Ben-David claimed that “flattening the curve” is only so urgent because hospital budgets have been squeezed, meaning that Israel needs to bide more time than it should before it is ready for the inevitable influx of coronavirus patients.
He argued: “The government is not responsible for the pandemic, but it is responsible for having the most congested infrastructure in the developed world, and having the highest rate of deaths from infections anywhere in the developed world, and that is on the head of whoever is in power. It’s been spiraling out of control.”
Ben-David said that statistics support his view, noting that Israel has the highest hospital occupancy of all 36 countries in the Organization for Economic Co-operation and Development (OECD). He cited OECD statistics, which also show that, from 2013 to 2016, Israel had the highest rate of deaths from infectious and parasitic diseases out of any member country.
Ben-David made his claims a day after a leading doctor argued that harsh regulations in Israel were motivated by the leaders’ acknowledged awareness that the Israeli health system will buckle under any further strain.
Jihad Bishara, director of the Infectious Disease Unit at Petah Tikva’s Beilinson Hospital, told Channel 12 that he thinks home quarantine rules are so strict “because they know that our health system cannot withstand coming under any more strain, because we are perennially stretched to the limit.”
Among doctors who believe that current restrictions were unavoidable, it is still common to hear complaints that inadequate health funding has made facing the crisis harder than necessary.
Zeev Feldman, deputy president of the Israeli Medical Association, said that Israel would need the current measures, however well-funded its health system, as “there are no systems that can contain the surge of sick people from a pandemic.”
However, he said, “the opening position of the hospitals is bad because hospitals have been neglected for many years.”
He commented: “We are trying to react to the situation, but it’s all on bad basic infrastructure in terms of hospital beds and the numbers of doctors and nurses.”
Feldman added: “It wasn’t a situation of neglected preparation; it was an official policy of limited spending on health.”
The challenge now goes beyond the matter of hospitals trying to deal with coronavirus admissions and all the strain that brings to coping when doctors and nurses are rendered out of action because of the virus, and there is no spare manpower.

Feldman is director of pediatric neurosurgery at Sheba Medical Center in Ramat Gan, where staff are reeling from a revelation on Thursday that one of their colleagues had been diagnosed with the illness. This doctor was in contact with 19 other physicians, and in line with state regulations, all 19 have now been quarantined for two weeks.
“That’s a huge load on any department and in any hospital,” said Feldman.

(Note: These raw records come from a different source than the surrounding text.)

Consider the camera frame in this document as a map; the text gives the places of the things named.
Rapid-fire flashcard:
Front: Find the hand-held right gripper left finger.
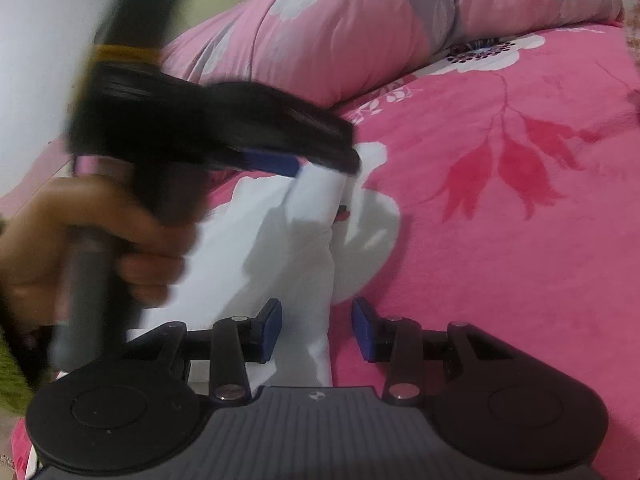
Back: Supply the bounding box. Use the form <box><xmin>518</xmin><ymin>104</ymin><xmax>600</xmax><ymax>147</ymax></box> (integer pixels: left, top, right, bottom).
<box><xmin>125</xmin><ymin>298</ymin><xmax>283</xmax><ymax>405</ymax></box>

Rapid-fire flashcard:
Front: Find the person's left hand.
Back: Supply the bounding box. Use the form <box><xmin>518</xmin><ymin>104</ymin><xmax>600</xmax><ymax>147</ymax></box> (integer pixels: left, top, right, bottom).
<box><xmin>0</xmin><ymin>176</ymin><xmax>200</xmax><ymax>333</ymax></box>

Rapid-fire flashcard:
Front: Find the pink floral blanket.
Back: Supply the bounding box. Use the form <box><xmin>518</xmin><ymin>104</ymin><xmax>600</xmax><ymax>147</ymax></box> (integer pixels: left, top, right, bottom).
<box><xmin>0</xmin><ymin>22</ymin><xmax>640</xmax><ymax>480</ymax></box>

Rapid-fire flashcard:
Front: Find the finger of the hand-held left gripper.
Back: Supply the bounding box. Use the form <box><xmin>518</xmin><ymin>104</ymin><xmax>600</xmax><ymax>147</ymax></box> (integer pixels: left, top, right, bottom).
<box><xmin>219</xmin><ymin>146</ymin><xmax>303</xmax><ymax>177</ymax></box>
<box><xmin>214</xmin><ymin>82</ymin><xmax>362</xmax><ymax>176</ymax></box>

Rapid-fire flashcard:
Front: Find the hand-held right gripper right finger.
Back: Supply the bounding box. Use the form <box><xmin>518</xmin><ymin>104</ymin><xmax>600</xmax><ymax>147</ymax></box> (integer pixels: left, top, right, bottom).
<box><xmin>351</xmin><ymin>297</ymin><xmax>517</xmax><ymax>403</ymax></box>

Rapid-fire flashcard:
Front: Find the white garment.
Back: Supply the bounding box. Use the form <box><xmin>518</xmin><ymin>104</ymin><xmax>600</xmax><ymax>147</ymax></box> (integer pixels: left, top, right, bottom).
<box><xmin>125</xmin><ymin>169</ymin><xmax>352</xmax><ymax>391</ymax></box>

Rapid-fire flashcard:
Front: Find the pink grey floral duvet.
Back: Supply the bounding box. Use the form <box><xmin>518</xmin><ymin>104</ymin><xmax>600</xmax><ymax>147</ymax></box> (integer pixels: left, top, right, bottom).
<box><xmin>160</xmin><ymin>0</ymin><xmax>623</xmax><ymax>109</ymax></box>

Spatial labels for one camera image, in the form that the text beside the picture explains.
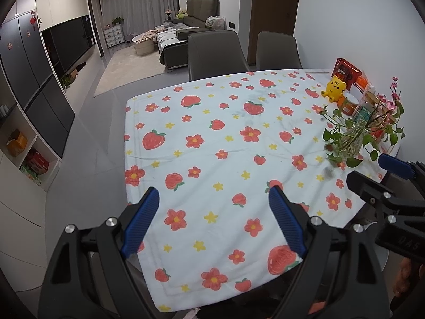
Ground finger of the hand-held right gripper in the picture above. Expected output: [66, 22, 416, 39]
[346, 170, 425, 216]
[378, 154, 425, 182]

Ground orange jar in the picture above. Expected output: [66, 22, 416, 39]
[338, 97, 361, 117]

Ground red label jar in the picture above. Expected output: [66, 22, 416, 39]
[370, 123, 389, 142]

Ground grey dining chair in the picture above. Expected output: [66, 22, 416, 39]
[256, 31, 303, 71]
[187, 30, 249, 82]

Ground black television wall unit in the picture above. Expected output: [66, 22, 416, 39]
[41, 15, 97, 74]

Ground white drawer cabinet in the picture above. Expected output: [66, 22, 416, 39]
[104, 27, 126, 48]

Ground white plastic bag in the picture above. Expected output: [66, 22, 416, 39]
[205, 15, 226, 30]

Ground round beige ottoman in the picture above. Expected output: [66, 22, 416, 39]
[134, 33, 156, 56]

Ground glass jar teal label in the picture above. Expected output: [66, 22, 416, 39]
[354, 91, 382, 123]

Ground grey curtain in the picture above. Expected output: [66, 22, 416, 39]
[100, 0, 180, 40]

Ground green leafy plant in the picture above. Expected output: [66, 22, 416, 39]
[320, 104, 407, 168]

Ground beige rug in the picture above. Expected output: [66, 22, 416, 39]
[93, 41, 191, 98]

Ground brown door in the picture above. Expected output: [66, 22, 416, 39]
[247, 0, 301, 67]

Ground orange cardboard box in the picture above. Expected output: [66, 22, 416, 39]
[7, 130, 28, 157]

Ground person's right hand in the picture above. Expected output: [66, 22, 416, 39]
[392, 257, 419, 301]

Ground person's orange clothing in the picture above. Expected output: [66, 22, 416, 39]
[307, 299, 330, 317]

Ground yellow tiger toy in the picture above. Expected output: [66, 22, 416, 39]
[321, 76, 346, 102]

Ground floral strawberry tablecloth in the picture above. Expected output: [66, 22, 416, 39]
[124, 68, 389, 313]

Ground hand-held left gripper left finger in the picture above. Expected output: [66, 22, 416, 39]
[39, 187, 160, 319]

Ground glass vase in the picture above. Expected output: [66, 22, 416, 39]
[339, 124, 366, 158]

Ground pink artificial flowers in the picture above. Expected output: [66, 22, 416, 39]
[375, 76, 404, 117]

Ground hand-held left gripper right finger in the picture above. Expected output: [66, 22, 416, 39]
[268, 185, 390, 319]

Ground grey green sofa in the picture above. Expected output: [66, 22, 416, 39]
[159, 0, 230, 70]

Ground black cabinet doors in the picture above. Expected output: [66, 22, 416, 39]
[0, 15, 76, 158]

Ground patterned sofa blanket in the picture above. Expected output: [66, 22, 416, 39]
[154, 25, 190, 49]

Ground red cardboard box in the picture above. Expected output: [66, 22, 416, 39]
[22, 149, 50, 185]

Some doctors say that they are paying the price now of scrimping in a particular area — purchase of protective gear.
Wards have been closed and doctors have unnecessarily found themselves needing quarantine because of a “failures” in the supply of gear, Rey Biton, head of the Mirsham association for medical interns, wrote in a statement.
A senior Health Ministry official blasted the conduct of his office on the issue during an interview with the Walla news site, saying: “What exactly has the Health Ministry been doing all these years if not preparing for something like this?”
Feldman said that at Sheba, “the doctors are concerned.” He said: “At the moment, there are strict instructions on what gear to use and what protection, but we want that to continue, and want the government to ensure that the necessary supplies will be in place for the coming months.”
Feldman said that the worries are justified. “The reality for Israel is there is a world shortage of masks, and massive buying as large countries make sure they have enough supplies. And we are a little country in a big market.”